How High Altitudes Damage Skin
When you’re standing at a high altitude, less atmosphere stands between you and the sun. This means there is less protection against UV rays. Lower levels of the atmosphere contain more dust and water molecules, both of which offer some protection from the sun. For this reason, it takes about 25 minutes to get a sunburn in New York, but just 11 minutes to burn at Vail.
To protect your skin against high altitudes, drink lots of water throughout the day, and be prepared for mountain conditions. In addition to sunscreen, you’ll want to pack lip balm. Skiers often find that their lips are extremely chapped after a day on the mountain. Nuxe Paris’ Reve de Miel is a honey-based lip balm that is gentle enough to be used on light burns. Nuxe Paris has created a product that nourishes, softens, soothes and repairs chapped lips.
How Cold Temperatures Damage Skin
The truth is that cold itself doesn’t harm skin. The true culprit is the dryness that comes along with cold winter air. Dry air causes damage to the epidermis, the most superficial layer of skin. The epidermis’s main task is to act as a barrier against harm. It also keeps beneficial nutrients in the body.

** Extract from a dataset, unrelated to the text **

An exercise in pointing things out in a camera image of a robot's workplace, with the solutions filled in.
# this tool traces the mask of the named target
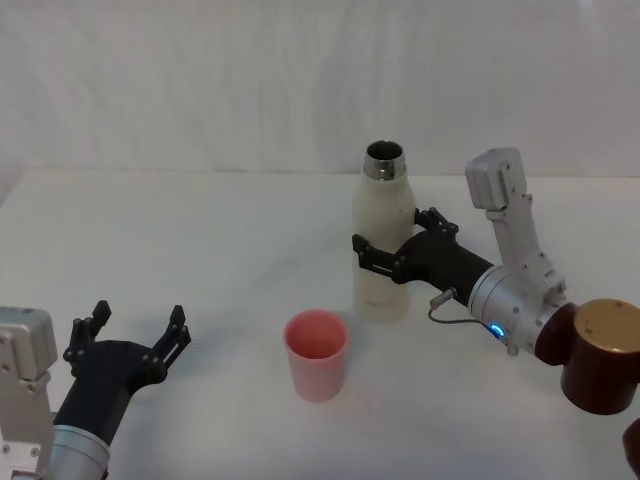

Dry air damages the epidermis, making it harder for the skin to replenish itself.
To protect your skin against cold temperatures, dress in layers. Cover your face with a ski mask if possible. Consider applying a skin serum as well. Serums and moisturizers help the epidermis create a strong protective barrier. Nuxe Paris’ Serum Merveillance Visible Expression Serum will not only offset damage caused by dry mountain air, it will also reduce the appearance of wrinkles.
One last après-ski habit that your skin will love: Apply a soothing, healing balm at the end of the day. Skyn Iceland’s Pure Cloud Cream is an excellent choice; it is specifically formulated to heal skin damaged by wintery conditions.